Spray-based 3D printed cementitious electromagnetic wave absorption materials: Optimization with structures design

In light of the advantages of layer-by-layer construction of spray-based 3D (S-3D) printing technology, an integrated design methodology for S-3D printed cementitious electromagnetic wave absorption materials and structures is proposed by adjusting the functional and electromagnetic properties of each layer. The study investigates the effects of structural parameters, i.e., multilayer configurations, absorber gradient, thickness, and surface roughness, on the electromagnetic wave absorption properties (EWAP) of S-3D printed cementitious materials. Experimental results indicate that a matching-loss-reflection multilayer structure can effectively introduce electromagnetic waves deeper into the material for enhanced EWAP. Additionally, optimizing the gradient concentration of magnetite absorbing agent in each functional layer further improves the EWAP of the S-3D printed structure.
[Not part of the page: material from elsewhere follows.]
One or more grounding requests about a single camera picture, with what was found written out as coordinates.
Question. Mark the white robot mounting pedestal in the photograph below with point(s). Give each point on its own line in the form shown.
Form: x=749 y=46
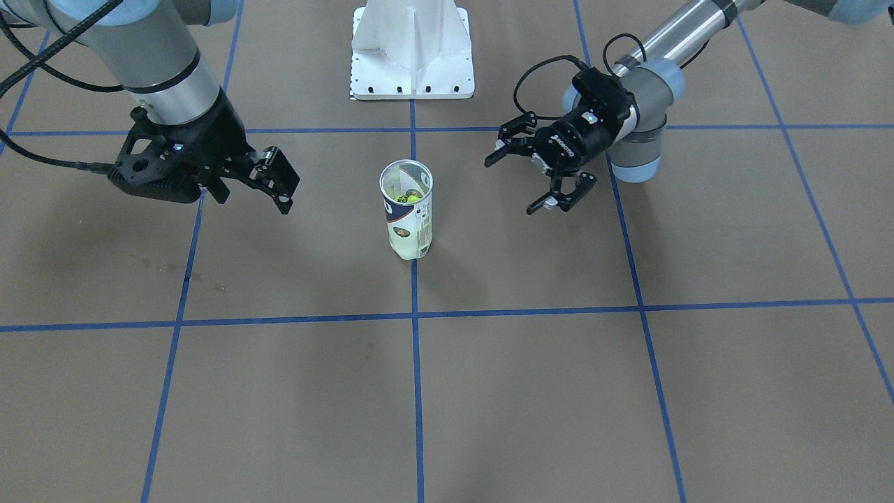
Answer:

For the S-3D printed T147 multilayer structure sample, the average reflection loss reaches −9.67 dB, with a peak reflection loss of −13.31 dB and an effective bandwidth of 9.3 GHz below −10 dB. The addition of grooves to the surface significantly enhances the multiple reflection and impedance matching characteristics. Specifically, the incorporation of a 15 mm × 15 mm grid groove on the S-3D printed T147 sample results in the T147-D15 * 15 sample exhibiting the optimal EWAP, with an average reflection loss of −11.61 dB, a peak reflection loss of −19.72 dB, and an effective bandwidth of 13.8 GHz below −10 dB.